### REQUIRED ACTION
Select, from the material below, each line with "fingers" in it.

### DATASET RECORDS
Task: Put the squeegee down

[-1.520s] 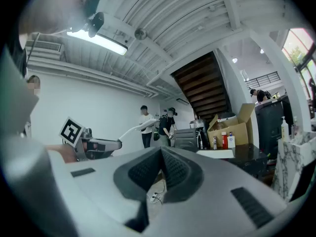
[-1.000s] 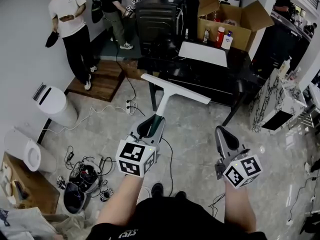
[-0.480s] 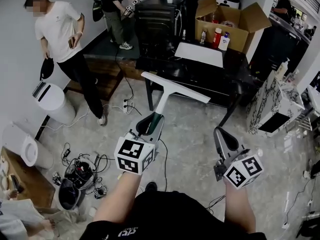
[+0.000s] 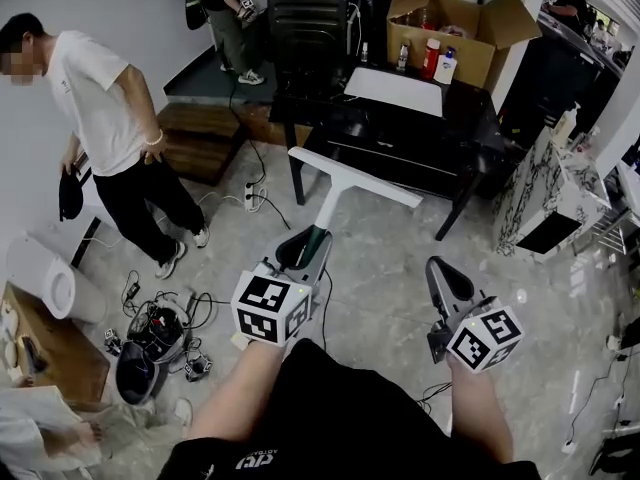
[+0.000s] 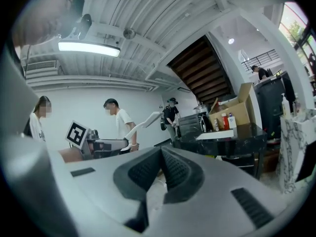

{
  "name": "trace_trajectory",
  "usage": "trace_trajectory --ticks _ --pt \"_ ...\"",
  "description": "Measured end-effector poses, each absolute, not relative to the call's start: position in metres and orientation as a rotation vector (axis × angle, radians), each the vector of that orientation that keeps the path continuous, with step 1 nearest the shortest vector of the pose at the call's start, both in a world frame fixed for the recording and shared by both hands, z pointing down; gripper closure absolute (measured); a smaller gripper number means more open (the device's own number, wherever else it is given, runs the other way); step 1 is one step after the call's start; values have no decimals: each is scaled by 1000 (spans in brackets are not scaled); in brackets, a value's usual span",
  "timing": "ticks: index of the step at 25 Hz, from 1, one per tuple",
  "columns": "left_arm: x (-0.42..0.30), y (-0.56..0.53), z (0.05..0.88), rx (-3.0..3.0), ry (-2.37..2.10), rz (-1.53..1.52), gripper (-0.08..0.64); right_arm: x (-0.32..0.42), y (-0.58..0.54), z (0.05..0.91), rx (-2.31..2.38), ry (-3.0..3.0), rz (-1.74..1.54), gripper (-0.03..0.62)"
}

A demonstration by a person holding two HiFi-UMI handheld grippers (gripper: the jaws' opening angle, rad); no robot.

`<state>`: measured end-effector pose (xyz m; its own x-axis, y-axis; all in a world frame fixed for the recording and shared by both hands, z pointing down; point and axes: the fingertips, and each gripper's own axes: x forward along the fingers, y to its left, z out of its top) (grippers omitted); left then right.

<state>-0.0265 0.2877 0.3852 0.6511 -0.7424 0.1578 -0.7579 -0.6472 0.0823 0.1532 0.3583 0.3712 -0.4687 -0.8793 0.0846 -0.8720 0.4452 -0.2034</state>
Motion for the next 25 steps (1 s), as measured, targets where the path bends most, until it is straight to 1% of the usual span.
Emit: trace_trajectory --ticks 7,13,25 --pt "-25 277 394 2714 -1255 189 457 163 348 378 -1606 2626 -373 586" --pt "-27 237 390 2726 -1261 154 457 157 312 373 -1591 2636 -354 586" --pt "-38 90 387 2734 -1242 153 457 133 162 374 -1581 2667 -385 586"
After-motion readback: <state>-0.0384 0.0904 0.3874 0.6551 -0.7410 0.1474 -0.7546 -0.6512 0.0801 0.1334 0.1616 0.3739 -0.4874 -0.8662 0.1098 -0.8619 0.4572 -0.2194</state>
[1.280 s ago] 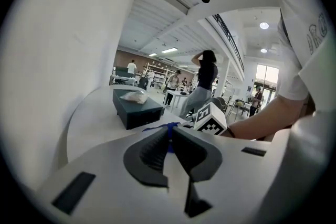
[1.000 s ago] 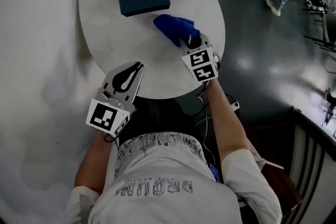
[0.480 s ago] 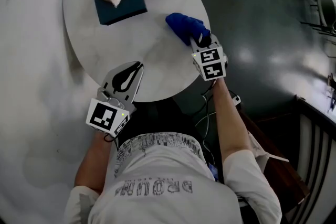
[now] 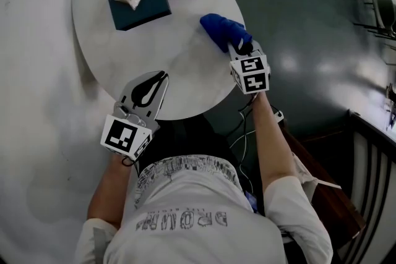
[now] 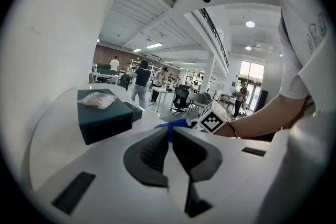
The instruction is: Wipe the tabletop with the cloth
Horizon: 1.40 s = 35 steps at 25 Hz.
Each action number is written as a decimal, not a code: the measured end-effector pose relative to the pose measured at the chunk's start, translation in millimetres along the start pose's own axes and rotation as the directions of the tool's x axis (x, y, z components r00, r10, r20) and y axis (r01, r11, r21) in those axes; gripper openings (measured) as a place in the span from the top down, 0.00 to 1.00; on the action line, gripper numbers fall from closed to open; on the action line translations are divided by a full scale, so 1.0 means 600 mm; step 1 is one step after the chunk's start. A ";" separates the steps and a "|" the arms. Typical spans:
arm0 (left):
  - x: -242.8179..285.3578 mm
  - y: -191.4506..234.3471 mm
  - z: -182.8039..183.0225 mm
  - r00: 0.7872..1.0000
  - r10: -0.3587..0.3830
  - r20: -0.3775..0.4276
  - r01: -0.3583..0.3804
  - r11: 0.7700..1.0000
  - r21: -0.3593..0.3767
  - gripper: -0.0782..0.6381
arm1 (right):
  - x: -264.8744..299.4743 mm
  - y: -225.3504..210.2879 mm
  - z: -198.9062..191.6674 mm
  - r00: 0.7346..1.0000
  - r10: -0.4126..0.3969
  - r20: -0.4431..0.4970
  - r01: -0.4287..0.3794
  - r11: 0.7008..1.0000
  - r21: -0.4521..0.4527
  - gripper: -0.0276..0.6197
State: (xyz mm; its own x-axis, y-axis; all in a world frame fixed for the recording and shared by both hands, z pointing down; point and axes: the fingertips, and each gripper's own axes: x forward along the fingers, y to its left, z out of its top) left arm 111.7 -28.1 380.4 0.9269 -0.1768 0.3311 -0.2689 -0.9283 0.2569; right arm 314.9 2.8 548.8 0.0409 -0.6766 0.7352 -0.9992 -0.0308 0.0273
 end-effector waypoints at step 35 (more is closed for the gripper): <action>-0.409 0.194 -0.098 0.928 0.355 0.112 -0.333 0.926 -0.176 0.84 | 0.038 0.640 0.186 0.903 0.430 0.000 -0.393 0.825 -0.406 0.85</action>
State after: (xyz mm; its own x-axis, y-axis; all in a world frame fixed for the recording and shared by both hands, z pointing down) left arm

### TASK RESPONSE
`<state>`: measured end-effector pose (xyz m; its own x-axis, y-axis; all in a world frame fixed for the recording and shared by both hands, z pointing down; point and axes: the fingertips, and each gripper's own axes: x forward along the fingers, y to its left, z out of its top) (grippers omitted); left then right.
State: (xyz mm; its own x-axis, y-axis; all in a world frame fixed for the recording and shared by both hands, z pointing down; point and axes: the fingertips, and each gripper's own axes: x forward along the fingers, y to its left, z out of its top) left arm 111.7 -28.1 380.4 0.9269 -0.1768 0.3311 -0.2689 -0.9283 0.2569; right arm 314.9 2.8 548.8 0.0409 -0.6766 0.7352 -0.9992 -0.0308 0.0273

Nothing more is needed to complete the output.